# 24 hour watch with one hand



## dibetu

Hello, does anyone know of a 24 hour watch with one hand only (Hour hand)
Just looking for something different.
Daniel


----------



## Dennis Smith

For something different, and very cool, check out Yes Watch. I'm not sure of the functions on this watch, but it appears to only have one hand (not sure if it's the hour hand, though).


----------



## Dennis Smith

So it is a 24 hour hand!...
Oops, doesn't show here too well, but it is expalined on the Yes Watch website.


----------



## MaTTK

Here's one I just saw on another forum. Would take getting used to but it's actually a neat idea.
http://forums.timezone.com/index.phpt=msg&goto=1803455&rid=2107#msg_1803455









Matt


----------



## dibetu

Thank a million for those pictures.

It is actually the meistersinger one hand watch that inspired me.

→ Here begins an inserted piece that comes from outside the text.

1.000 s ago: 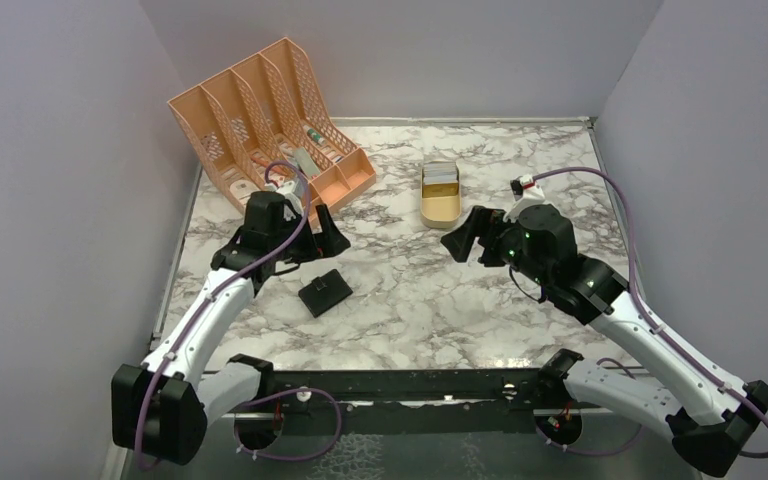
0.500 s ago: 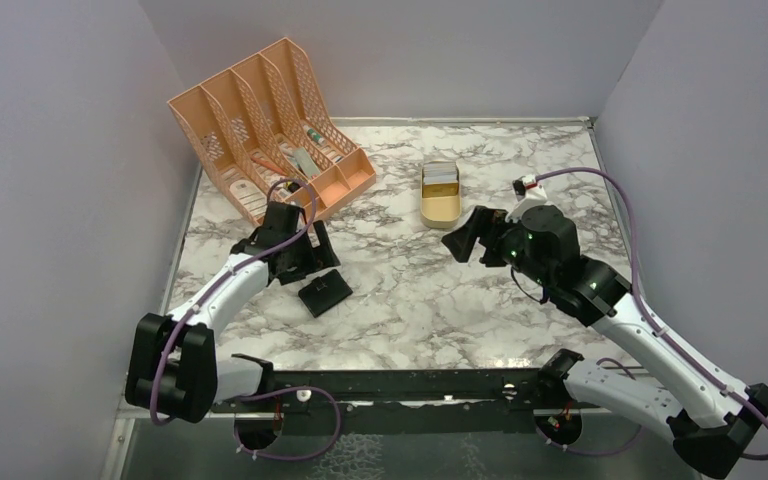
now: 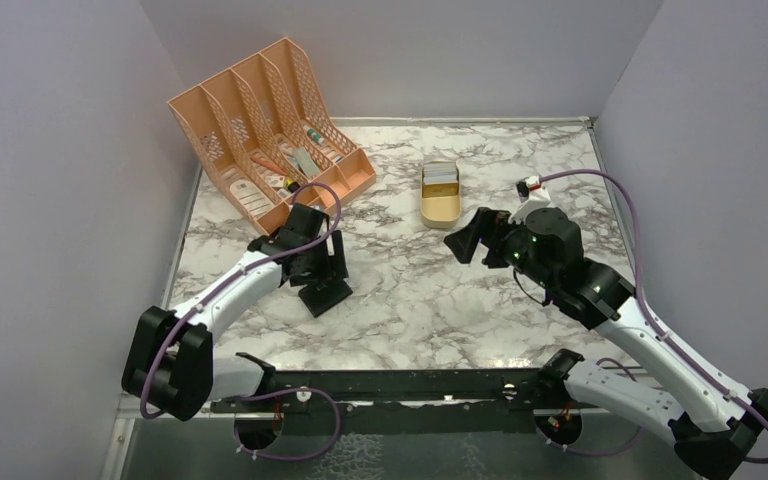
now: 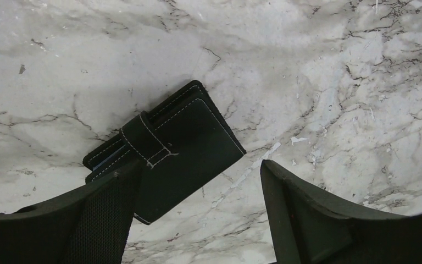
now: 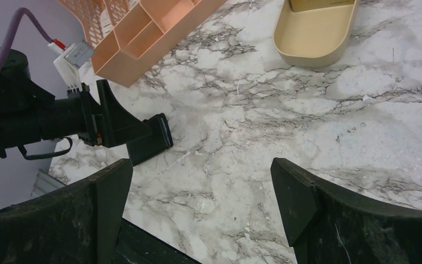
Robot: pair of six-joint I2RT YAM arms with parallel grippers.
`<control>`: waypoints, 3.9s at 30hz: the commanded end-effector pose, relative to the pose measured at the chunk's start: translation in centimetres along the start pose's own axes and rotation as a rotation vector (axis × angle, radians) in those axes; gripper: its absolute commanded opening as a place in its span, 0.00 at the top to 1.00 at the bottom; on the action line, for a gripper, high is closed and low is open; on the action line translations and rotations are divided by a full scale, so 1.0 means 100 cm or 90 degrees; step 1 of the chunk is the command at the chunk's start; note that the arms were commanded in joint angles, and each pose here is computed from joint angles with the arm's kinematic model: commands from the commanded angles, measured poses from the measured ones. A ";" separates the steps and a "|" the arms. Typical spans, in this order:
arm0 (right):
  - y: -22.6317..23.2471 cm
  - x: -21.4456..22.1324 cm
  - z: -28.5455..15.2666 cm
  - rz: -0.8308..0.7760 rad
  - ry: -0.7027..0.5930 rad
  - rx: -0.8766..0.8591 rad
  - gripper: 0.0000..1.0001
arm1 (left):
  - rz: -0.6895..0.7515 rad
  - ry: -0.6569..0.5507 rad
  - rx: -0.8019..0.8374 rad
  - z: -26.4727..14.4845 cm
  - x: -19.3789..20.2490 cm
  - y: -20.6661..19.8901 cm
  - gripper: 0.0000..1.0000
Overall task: Put the credit cards into the card holder
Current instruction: Adjust the card holder at the center of the board, then open the card holder at the center of the board.
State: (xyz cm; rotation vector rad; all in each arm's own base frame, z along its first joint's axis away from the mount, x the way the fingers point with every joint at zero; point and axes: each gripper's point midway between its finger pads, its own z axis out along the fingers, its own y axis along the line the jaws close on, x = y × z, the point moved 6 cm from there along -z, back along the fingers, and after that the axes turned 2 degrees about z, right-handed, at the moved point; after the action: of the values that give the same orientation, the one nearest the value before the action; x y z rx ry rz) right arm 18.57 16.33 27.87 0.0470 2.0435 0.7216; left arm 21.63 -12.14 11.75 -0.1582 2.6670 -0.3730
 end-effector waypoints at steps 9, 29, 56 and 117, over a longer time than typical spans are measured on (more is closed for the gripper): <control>-0.006 -0.004 -0.006 -0.013 -0.018 0.019 0.00 | 0.004 -0.018 -0.136 -0.002 0.000 0.019 0.10; -0.008 -0.014 -0.016 -0.020 -0.056 0.030 0.00 | -0.060 0.013 -0.067 0.010 0.033 0.002 0.19; -0.012 -0.008 -0.020 -0.011 -0.053 0.028 0.00 | 0.281 -0.031 -0.189 0.018 0.051 -0.091 0.41; -0.007 0.069 0.014 0.064 0.198 -0.058 0.28 | 0.007 0.028 0.324 0.006 0.065 -0.121 0.74</control>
State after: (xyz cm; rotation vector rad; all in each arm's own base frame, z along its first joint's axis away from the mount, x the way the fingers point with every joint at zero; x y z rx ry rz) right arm 17.00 16.39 24.76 0.0059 2.1459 0.7655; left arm 17.06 -25.68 12.33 0.0161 2.5188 -1.0700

I think in a 24 hour version it would just be back to the most simplest way of telling time
All the best
Daniel


----------



## martbroad

Hi,

Have owned the Meitersinger and it is amazing how easy to use it is,like 24hr watches its all about looking at time in a different way,the problem would be that the way minutes are read on the Meitersinger are to split the periods between the hours into five minute segments, fine on a 12 hr dial but probably to crowded on a 24hr one?

Might make for an intresting watch though.

Just my 2c.

Martin


----------



## Dennis Smith

Here's another from Jorg...Of course it's also 12 hour.

As you can see, doing the same thing in 24 hour format would limit your time reading to about ten minute increments.


----------



## francis 24/24

*and also this Fortis which is a 12-hour watch really ...*

although you have to look very carefully as half of the numerals use a
24-hour scheme. Tricky indeed !

Cheers,

Francis


----------



## francis 24/24

*sorry, here is the URL for the fortis :*

http://www.fortis-watch.com/en/editions/content.html#


----------



## Gary in Pennsylvania

That Jorg is BEAUTIFUL! I'd LOVE to see that 24hr.....and then I did some further looking into their price....!!!









Sigh....

I'll keep looking.


----------



## Gary in Pennsylvania

A few more models:


----------



## Bruce-YVR

*I think you are looking for this.....*



dibetu said:


> Hello, does anyone know of a 24 hour watch with one hand only (Hour hand)
> Just looking for something different.
> Daniel


Hi... I had a Meistersinger. It was cool... more than a few times, you get those confused looks from others in the elevator rides or restaurnats.

I think this Fortis Art Edition is what you are looking for!!

Bruce

pis is from Orlous.com


----------



## dalstott

FYI. The Phantom variant of the Schauer.


----------